Matthew T. Howard MD, Nelli Bejanyan MD, Jaroslaw P. Maciejewski MD, PhD, Eric D. Hsi MD
DOI: http://dx.doi.org/10.1309/AJCPIIL1Y5QXTIBP 936-941 First published online: 1 June 2010


T-cell large granular lymphocyte leukemia (T-LGLL) is a T-cell lymphoproliferative disorder that has recently been associated with B-cell dyscrasias on a spectrum ranging from dysgammaglobulinemia to lymphoma. To investigate the relationship between clonal B-cell and LGLL lymphoproliferations, we systematically studied lymphocytes in 57 patients with T-LGLL or NK lymphocytosis using flow cytometric methods sensitive to low-level B-cell populations. We identified 16 patients (28%) with abnormal B-cell populations; 9 (16%) of the patients had no known history of a B-cell lymphoproliferative disorder. We characterized these abnormal B-cell populations as monoclonal B-cell lymphocytosis and report a high frequency of monoclonal B-cell lymphocytosis in T/NK LGLL. Our findings suggest that certain pathologic factors may operate in patients with T/NK LGLL to drive low-level clonal B-cell proliferations.

Key Words:
  • T/NK large granular lymphocyte leukemia
  • Lymphoproliferative disorders
  • B-cell dyscrasias
  • Lymphoproliferations
  • Flow cytometry

As sensitive flow cytometric techniques have become more commonly used in clinical practice, there has been an increase in the detection of subtle disease states. Patients can routinely be identified who have abnormal flow cytometric findings in the absence of clinically appreciable disease.1,2 Monoclonal B-cell lymphocytosis (MBL) has recently been recognized in first-degree relatives of patients with chronic lymphocytic leukemia (CLL) and also in healthy people and healthy blood donors.3 The importance of MBL identification lies in the established increased risk of progression to CLL for CLL-phenotype MBL.1 Detailed criteria for diagnosis have been suggested for MBL.4 These include detection of a monotypic B-cell population in the peripheral blood with an overall κ/λ ratio of more than 3 or less than 0.3; greater than 25% of B cells lacking or expressing low-level surface immunoglobulin; or a disease-specific immunophenotype.
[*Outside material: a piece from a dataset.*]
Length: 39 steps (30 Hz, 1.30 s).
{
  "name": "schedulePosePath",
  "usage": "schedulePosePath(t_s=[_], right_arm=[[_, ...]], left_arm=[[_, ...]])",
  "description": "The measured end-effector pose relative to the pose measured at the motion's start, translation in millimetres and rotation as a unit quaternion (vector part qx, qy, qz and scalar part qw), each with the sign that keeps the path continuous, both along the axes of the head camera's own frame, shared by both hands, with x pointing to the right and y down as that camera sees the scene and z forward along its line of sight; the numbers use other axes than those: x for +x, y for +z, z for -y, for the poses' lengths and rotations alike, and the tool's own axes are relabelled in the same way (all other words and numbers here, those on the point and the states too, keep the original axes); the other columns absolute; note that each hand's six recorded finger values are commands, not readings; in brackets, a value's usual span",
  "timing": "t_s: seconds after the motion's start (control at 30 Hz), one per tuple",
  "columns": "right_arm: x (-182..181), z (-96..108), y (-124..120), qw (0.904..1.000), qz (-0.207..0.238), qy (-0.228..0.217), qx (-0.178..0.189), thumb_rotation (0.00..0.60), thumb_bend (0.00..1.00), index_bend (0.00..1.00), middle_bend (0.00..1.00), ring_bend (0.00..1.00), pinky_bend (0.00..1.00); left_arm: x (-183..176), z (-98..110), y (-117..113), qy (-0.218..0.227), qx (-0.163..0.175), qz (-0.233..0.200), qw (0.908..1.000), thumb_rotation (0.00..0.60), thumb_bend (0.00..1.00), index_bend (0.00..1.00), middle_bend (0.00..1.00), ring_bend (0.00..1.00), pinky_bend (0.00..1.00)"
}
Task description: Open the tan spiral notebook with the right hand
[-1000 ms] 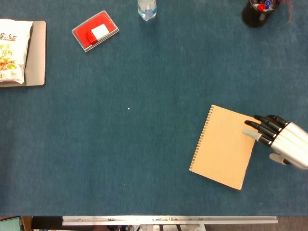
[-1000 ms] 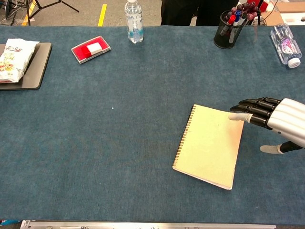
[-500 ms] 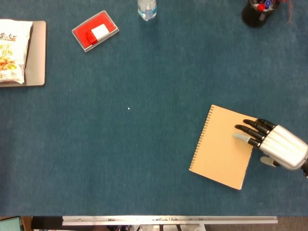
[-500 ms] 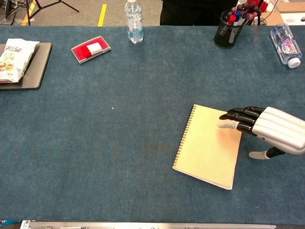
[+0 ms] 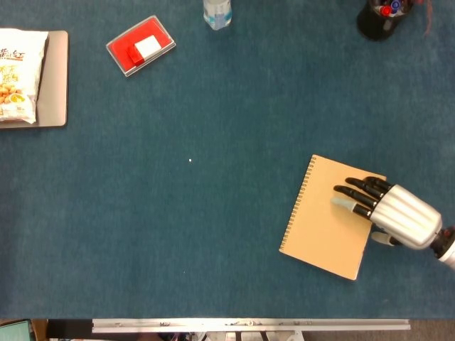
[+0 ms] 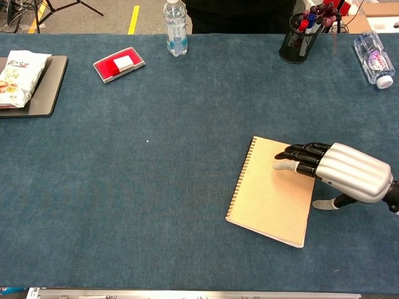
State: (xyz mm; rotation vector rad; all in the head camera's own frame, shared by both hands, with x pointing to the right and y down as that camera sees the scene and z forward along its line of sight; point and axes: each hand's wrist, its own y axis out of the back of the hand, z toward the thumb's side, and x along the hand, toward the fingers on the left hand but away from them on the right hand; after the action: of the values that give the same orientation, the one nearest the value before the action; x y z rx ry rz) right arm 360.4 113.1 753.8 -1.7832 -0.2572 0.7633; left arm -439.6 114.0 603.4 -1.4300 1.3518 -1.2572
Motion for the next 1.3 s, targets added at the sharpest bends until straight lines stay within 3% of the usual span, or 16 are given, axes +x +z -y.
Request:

Exclusion criteria include lymphadenopathy and organomegaly; associated autoimmune or infectious disease; a B-cell count of more than 5 × 109/L; and any other feature diagnostic of a B-lymphoproliferative disorder, except the presence of a paraprotein.

Recently, Viny et al5 described B-cell dyscrasias in patients with T-cell large granular lymphocyte leukemia (T-LGLL), including CLL, monoclonal gammopathy of undetermined significance (MGUS), polyclonal hypergam-maglobulinemia, or hypogammaglobulinemia. We applied a high-sensitivity flow cytometric technique using a CD19 live gate to maximize sensitivity and establish MBL as a frequent occurrence in patients with T-LGLL and chronic natural killer (NK)-cell lymphocytosis.

Materials and Methods

Cases of T-LGLL or NK lymphocytosis (referred to herein as T/NK LGLL) treated at Cleveland Clinic, Cleveland, OH, between April 28, 2000, and June 5, 2009, were retrospectively identified. A subset of the patients was previously described in a clinical study that did not address flow cytometric findings.6 The diagnosis of T-LGLL was established by using modified criteria by Semenzato et al.7 In addition to large granular lymphocyte (LGL) count, aberrant flow cytometric LGL population, and T-cell receptor (TCR)-γ rearrangement, the presence of an expanded clonal CD3 population by Vβ flow cytometry was added. Briefly, the presence of 3 of the 4 following criteria was consistent with a diagnosis of T-LGLL: (1) peripheral LGL count of more than 2,000/μL, (2) the presence of an expanded T-lymphocyte population by flow cytometry (most typically CD3+, CD16+, CD57+), (3) the presence of monoclonal TCR gene rearrangement shown by polymerase chain reaction, and (4) abnormal skewing of the TCR Vβ family (see below). For NK lymphocytosis, persistent expanded NK cell population, increased LGLs and cytopenias were required.8,9

Flow cytometric immunophenotyping was performed at the Cleveland Clinic as part of the diagnostic workup on a FACSCalibur (before July 2007) or a FACSCanto instrument (after July 2007; BD Biosciences, San Jose, CA). Each of these flow cytometric evaluations had been performed using a standard battery of fluorescently labeled monoclonal antibodies, including CD2, CD3, CD4, CD5, CD7, CD8, CD10, CD19, CD20, CD23, CD16/CD56, CD45, CD57, and surface immunoglobulin (sIg) on a 4- or 6-color flow cytometer. Staining protocols were standard lyse/wash protocols as previously described.6,10 All antibodies were directly conjugated to fluorescein isothiocyanate (FITC), phycoerythrin (PE), peridinin chlorophyll protein complex (PerCP), PerCP-cyanine-5.5 (PerCP-Cy5.5), PE-cyanine 7 (Cy7), allophycocyanin (APC), or APC-Cy7 (all from BD Biosciences). Control experiments were performed using an autofluorescence tube on each case, with daily control experiments performed for specific antibodies.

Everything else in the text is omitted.